2021 was a new year for Philly, one that was full of recovery. Although the pandemic has not ended for the city and the effects of COVID-19 are still with us, Philadelphia was resilient as always— and here are some stories that prove just that.
The restaurant industry prevailed with efforts from Chef Tyler Akin and the IRC
In May, the $1.9 trillion American Rescue Plan was passed, and this advancement offered restaurants $28.6 billion in dedicated relief funds. This essential piece of relief was geared towards an industry that was hurt astronomically — approximately 11 million jobs were on the line during the height of the pandemic. Early in the pandemic, Akin sat on the board of the Pennsylvania Restaurant & Lodging Association (PRLA), which represents the interests of over 1,600 restaurants in the state, and the Independent Restaurant Coalition (IRC), where he works with national leaders in the culinary community as well as D.C. lobbyists. It’s with the IRC that Akin and those championing for the industry made important advancements. The restauranteur goes on to explain it was a question of: Was it going to be a reconciliation strategy that they ended up using or was it going to be an omnibus spending bill that would have required several more Republicans to buy into the whole slate of spending? “So there were a lot of unknowns and forces obviously much larger than restaurants which were shaping this outcome… We were doing everything we could and banging down doors and communicating with legislators to make sure that when that big bill took shape, we were involved. Thankfully we were,” Akin told Metro at the time.

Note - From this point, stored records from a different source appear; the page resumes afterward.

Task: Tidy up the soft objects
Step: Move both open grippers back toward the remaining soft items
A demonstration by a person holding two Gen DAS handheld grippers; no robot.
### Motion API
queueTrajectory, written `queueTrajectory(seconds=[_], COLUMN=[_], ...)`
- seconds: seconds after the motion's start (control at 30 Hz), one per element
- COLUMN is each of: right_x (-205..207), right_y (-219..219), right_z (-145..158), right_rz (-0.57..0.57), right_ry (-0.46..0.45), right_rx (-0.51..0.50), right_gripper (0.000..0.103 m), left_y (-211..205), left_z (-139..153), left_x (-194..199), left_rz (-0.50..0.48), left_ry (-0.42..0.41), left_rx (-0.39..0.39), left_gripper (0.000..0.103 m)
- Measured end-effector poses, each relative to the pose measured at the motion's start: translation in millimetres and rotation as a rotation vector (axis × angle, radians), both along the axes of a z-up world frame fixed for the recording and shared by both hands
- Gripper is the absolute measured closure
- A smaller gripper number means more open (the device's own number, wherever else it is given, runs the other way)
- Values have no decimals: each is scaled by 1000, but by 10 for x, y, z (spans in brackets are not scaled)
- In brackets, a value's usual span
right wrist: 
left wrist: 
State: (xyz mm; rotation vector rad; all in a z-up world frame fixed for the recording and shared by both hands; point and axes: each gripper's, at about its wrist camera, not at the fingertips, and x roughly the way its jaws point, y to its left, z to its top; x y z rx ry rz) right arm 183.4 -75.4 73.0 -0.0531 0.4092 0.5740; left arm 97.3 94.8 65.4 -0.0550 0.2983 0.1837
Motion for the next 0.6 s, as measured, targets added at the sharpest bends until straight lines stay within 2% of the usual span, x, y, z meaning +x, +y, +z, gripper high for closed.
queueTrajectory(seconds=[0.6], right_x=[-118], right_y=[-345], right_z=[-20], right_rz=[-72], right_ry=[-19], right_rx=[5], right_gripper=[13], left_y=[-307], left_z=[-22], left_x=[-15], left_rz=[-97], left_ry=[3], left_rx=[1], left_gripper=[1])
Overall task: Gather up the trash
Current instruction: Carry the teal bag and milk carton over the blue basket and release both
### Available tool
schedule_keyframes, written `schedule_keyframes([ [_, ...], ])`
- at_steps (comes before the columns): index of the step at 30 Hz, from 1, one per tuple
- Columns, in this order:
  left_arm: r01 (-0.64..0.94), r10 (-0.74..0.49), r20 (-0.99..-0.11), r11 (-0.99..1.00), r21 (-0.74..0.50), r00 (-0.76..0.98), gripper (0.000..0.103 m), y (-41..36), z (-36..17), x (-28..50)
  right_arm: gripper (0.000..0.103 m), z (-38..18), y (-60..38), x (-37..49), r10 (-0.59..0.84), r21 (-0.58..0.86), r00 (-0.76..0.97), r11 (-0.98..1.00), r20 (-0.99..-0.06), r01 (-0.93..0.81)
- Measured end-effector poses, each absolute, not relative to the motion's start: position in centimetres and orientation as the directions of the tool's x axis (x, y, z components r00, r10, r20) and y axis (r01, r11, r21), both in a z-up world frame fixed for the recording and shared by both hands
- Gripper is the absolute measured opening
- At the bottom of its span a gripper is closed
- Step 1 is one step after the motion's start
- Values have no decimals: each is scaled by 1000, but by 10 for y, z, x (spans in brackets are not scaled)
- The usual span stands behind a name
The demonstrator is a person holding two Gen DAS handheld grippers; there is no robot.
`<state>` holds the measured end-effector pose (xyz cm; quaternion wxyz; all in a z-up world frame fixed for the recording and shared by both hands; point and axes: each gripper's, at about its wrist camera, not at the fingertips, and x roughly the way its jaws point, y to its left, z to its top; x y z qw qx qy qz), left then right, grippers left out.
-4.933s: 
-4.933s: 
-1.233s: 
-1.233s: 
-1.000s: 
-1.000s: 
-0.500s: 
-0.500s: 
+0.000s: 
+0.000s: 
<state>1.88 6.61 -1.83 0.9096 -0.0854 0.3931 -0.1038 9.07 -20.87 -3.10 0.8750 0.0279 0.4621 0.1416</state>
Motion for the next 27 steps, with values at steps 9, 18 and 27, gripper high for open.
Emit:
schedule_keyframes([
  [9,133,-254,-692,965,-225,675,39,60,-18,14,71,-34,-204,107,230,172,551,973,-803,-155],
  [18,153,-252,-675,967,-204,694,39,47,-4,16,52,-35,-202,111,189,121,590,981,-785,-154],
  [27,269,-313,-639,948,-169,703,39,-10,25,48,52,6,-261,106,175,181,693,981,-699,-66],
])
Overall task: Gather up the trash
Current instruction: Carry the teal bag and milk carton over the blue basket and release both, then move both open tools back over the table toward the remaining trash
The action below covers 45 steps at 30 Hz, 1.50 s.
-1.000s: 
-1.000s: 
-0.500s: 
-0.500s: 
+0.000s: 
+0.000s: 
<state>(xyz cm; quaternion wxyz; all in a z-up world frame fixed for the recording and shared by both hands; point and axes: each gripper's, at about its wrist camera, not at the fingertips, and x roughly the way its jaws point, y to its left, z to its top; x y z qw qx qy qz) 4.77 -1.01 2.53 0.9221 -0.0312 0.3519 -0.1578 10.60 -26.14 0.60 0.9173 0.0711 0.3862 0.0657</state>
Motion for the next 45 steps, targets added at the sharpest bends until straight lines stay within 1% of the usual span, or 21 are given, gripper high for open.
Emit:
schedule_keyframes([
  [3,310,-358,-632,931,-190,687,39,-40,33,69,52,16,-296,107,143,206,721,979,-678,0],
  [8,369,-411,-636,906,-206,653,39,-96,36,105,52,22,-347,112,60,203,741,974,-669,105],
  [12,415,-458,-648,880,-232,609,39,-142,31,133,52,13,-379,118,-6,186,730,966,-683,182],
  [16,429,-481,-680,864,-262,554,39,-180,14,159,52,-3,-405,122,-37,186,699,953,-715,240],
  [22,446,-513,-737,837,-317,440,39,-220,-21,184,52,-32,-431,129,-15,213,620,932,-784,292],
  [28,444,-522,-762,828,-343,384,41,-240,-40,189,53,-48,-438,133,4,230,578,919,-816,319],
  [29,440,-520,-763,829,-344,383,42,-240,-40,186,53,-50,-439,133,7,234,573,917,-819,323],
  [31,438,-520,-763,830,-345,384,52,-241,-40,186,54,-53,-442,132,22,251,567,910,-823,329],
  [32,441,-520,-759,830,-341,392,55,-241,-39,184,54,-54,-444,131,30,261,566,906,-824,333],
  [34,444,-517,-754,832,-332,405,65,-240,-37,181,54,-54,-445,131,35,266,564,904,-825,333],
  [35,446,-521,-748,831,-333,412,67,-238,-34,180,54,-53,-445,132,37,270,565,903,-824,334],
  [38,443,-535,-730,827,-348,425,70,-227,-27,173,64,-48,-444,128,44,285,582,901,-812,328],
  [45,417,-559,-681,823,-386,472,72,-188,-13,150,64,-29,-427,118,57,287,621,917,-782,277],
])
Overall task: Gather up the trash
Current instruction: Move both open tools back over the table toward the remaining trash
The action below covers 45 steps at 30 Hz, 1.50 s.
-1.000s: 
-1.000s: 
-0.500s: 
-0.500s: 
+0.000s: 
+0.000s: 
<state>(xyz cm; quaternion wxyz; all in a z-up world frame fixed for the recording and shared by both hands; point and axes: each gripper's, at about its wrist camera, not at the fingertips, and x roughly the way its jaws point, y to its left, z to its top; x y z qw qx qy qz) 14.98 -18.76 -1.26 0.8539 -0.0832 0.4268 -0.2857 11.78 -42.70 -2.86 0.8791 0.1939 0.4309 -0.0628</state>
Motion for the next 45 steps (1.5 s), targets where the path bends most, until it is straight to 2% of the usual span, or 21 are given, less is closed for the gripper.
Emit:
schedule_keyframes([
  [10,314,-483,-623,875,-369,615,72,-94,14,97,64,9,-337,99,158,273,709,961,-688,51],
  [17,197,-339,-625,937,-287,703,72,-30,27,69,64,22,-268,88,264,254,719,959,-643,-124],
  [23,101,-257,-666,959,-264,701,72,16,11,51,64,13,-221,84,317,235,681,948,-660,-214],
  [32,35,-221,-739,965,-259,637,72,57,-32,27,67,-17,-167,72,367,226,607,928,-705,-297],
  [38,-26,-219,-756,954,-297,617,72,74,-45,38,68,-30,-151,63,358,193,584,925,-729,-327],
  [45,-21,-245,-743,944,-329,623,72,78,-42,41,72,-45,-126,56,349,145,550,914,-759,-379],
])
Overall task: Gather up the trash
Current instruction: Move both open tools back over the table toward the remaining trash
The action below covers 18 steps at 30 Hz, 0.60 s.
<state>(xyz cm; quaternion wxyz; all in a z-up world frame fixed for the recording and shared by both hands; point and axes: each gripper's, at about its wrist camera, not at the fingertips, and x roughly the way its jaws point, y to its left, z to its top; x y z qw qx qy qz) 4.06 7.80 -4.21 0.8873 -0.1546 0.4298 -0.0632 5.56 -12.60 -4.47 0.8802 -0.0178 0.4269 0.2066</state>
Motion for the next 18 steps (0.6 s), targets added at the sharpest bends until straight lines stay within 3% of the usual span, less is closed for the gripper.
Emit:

In-person festivals came back, and Flag Fest was among one of the first
Flag Festival, one of Philly’s most historic events dating back to 1891, was one of the first in-person festivals to return after the pandemic. In 2020, the Old City organization had to switch to the virtual front, but for 2021, Historic Philadelphia was excited to bring back the festivities in a more formal fashion. The event spanned a full week from June 13-19, and featured a slew of opportunities for all ages — from photo ops to a flag made of chocolate candy and everything in between. The Betsy Ross House hosted its first Flag Day event on June 14 about two centuries ago and has long been the site of the city’s official commemoration. In 2008, the star-spangled celebrations of the early 19th century were revived and, since then, the house has hosted a full slate of events, spanning all of National Flag Week.
Philly Celebrated Pride
“Philadelphia’s LGBTQ community couldn’t afford to lose our Gay Pride two years in a row to the pandemic,” said community organizer and out/proud gay business owner Kory Aversa, who helped mobilize the master list and new Pride month website, said at the time. Among some of the events showcased across the city were Sofitel Philadelphia’s annual LGBTQ Hall of Flags and Philly Gay Pride Flag Exhibit, PrideFLIX: The Virtual Pride Film Festival, Gay Pride Month at Philly AIDS Thrift, and a showcase titled “Moving Forward When the World Stopped: Queer Life 2020-2021.”
The fashion scene in the city (thanks to the Philadelphia Fashion Incubator) commemorated 10 years
A decade ago, the Philly fashion scene was still just an emerging dream for a few skilled, but hard to come by designers. Now with the help of one dynamic program — the Philadelphia Fashion Incubator — the fashion world in the City of Brotherly Love has grown exponentially, and it’s not stopping anytime soon. The incubator has Macy’s as a corporate sponsor (the Center City location also allots 800 square feet of space in the store for the program and its designers), the Center City District and City of Philadelphia as their civic partners and Drexel University as their academic partner. Overall, the one-year program gives designers the opportunity to learn the business of fashion and build a community of networking opportunities to help further dreams along. Over the years, the events that the PFI has put on span from trunk shows to fashion shows to learning events open to the public. Ultimately, they are trying to harness a supportive community for all Philadelphians and designers in the city with starry-eyed dreams. After 10 years of service and surviving a pandemic, they decided to celebrate.
Philadelphia Fringe Festival hit 25 Years
For its 25th anniversary, the citywide celebration of progressive, world-class art offered both digital and in-person performances — all diverse and located in different neighborhoods around the city. The 25th Annual Fringe Festival called for artists to produce 199 submissions, a record for the organization. Fringe audiences were able to check out an assortment of live theatrical and dance performances, art installations, circus arts, and genre-bending experiences that highlighted the wide variety of local and national talent that the festival attracts. The artistically daring performances included live and in-person national and international artists curated by FringeArts. There was also a way for audiences and performers alike to share their memories of Fringe Festivals passed commemorating the occasion.